Work request. Check every line of the entries that follow, and copy the ones containing "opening".
▼
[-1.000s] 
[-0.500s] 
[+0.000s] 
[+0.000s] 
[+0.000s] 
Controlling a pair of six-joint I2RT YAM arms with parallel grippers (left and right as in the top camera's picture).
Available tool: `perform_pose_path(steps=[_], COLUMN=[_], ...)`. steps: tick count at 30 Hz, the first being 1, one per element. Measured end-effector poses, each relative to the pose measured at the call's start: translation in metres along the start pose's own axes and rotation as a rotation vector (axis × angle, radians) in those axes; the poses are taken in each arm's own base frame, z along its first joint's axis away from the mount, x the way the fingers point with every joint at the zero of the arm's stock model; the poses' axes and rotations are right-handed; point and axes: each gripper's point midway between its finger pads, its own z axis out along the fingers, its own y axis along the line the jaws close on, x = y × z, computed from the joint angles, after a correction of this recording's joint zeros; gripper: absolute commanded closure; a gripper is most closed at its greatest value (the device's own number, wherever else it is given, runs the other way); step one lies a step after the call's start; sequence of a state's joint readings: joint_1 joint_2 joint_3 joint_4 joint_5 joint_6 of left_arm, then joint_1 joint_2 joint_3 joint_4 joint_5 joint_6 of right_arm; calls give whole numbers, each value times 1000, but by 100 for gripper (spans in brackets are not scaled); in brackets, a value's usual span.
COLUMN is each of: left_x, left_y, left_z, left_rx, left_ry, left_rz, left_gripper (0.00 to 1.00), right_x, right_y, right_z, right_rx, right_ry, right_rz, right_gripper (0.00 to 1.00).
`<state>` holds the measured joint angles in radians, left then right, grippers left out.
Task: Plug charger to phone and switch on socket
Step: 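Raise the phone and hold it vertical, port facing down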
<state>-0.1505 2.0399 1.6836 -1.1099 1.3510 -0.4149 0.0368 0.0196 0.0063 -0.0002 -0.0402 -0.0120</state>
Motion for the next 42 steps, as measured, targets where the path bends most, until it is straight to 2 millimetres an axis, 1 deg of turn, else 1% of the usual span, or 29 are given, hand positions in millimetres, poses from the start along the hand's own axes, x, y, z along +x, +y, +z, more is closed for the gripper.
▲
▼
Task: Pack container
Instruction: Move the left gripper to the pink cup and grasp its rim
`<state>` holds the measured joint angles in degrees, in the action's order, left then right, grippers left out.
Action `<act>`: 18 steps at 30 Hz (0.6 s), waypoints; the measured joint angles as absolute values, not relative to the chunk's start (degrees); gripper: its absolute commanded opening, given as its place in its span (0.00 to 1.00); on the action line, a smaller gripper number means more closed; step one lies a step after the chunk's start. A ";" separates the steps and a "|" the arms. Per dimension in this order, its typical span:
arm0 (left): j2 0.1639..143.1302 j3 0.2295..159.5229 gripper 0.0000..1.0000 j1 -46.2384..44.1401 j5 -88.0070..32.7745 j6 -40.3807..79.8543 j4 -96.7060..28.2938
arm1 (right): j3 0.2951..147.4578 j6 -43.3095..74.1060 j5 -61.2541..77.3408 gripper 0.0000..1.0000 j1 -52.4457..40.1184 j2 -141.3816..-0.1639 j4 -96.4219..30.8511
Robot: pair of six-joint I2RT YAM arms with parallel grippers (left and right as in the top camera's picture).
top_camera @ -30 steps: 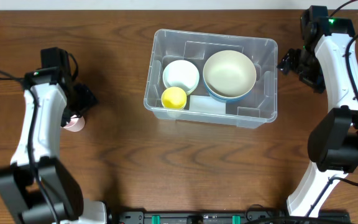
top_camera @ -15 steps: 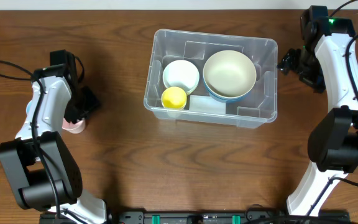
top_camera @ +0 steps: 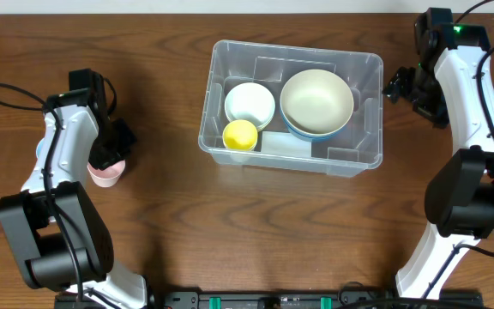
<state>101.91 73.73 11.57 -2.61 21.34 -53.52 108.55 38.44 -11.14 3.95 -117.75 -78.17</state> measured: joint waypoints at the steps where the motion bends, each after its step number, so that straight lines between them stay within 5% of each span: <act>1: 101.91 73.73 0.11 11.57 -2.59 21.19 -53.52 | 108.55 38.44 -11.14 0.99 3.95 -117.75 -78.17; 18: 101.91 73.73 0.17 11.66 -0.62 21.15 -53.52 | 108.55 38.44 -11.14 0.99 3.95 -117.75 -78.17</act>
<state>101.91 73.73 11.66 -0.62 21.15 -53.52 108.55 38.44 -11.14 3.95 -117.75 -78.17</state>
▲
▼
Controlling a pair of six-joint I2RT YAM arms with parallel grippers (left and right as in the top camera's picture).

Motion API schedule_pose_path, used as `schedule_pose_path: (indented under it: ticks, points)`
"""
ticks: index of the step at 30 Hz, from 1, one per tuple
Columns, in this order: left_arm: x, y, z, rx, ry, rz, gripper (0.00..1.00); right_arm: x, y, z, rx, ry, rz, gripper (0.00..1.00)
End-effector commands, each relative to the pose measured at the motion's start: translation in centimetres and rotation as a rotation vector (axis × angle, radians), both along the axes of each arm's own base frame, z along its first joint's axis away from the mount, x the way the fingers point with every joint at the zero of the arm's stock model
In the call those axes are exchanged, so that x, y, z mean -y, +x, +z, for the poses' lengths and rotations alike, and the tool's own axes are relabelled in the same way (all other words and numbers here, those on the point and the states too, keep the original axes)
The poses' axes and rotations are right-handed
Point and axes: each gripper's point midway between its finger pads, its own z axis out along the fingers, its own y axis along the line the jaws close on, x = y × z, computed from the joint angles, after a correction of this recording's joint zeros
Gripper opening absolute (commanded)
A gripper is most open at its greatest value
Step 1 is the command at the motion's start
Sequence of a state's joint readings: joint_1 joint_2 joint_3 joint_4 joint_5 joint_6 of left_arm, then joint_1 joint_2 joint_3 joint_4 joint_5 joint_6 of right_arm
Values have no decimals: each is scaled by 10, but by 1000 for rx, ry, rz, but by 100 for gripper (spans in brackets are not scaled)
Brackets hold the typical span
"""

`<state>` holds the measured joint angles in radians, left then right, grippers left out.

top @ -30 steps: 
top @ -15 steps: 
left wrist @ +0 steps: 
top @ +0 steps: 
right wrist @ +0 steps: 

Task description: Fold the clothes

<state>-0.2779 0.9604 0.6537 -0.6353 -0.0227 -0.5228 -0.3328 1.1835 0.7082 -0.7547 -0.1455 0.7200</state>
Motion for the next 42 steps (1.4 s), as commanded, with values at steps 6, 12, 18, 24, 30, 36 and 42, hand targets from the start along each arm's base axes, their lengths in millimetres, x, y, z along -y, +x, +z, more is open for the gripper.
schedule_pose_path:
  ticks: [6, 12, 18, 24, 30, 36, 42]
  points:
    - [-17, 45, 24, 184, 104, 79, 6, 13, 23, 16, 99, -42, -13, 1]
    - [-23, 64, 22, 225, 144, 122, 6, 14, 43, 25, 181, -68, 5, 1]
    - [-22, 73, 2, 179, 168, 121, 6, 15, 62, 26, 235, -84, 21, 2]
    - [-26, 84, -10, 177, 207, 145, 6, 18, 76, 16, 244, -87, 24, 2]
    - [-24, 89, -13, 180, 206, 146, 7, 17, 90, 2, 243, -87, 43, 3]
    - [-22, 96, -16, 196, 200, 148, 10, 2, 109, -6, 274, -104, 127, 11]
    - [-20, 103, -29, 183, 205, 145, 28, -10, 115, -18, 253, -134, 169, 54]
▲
Result below.
Action `<act>`: 18 steps at 30 Hz (0.6 s), waypoints; the measured joint angles as absolute values, not relative to the chunk's start (degrees); gripper: its absolute commanded opening, given as its place in its span (0.00 to 1.00); on the action line, a smaller gripper number means more closed; step one lies a step after the chunk's start. A ";" separates the steps and a "|" the arms. Per dimension in this order, its typical span:
Gripper opening absolute (commanded)

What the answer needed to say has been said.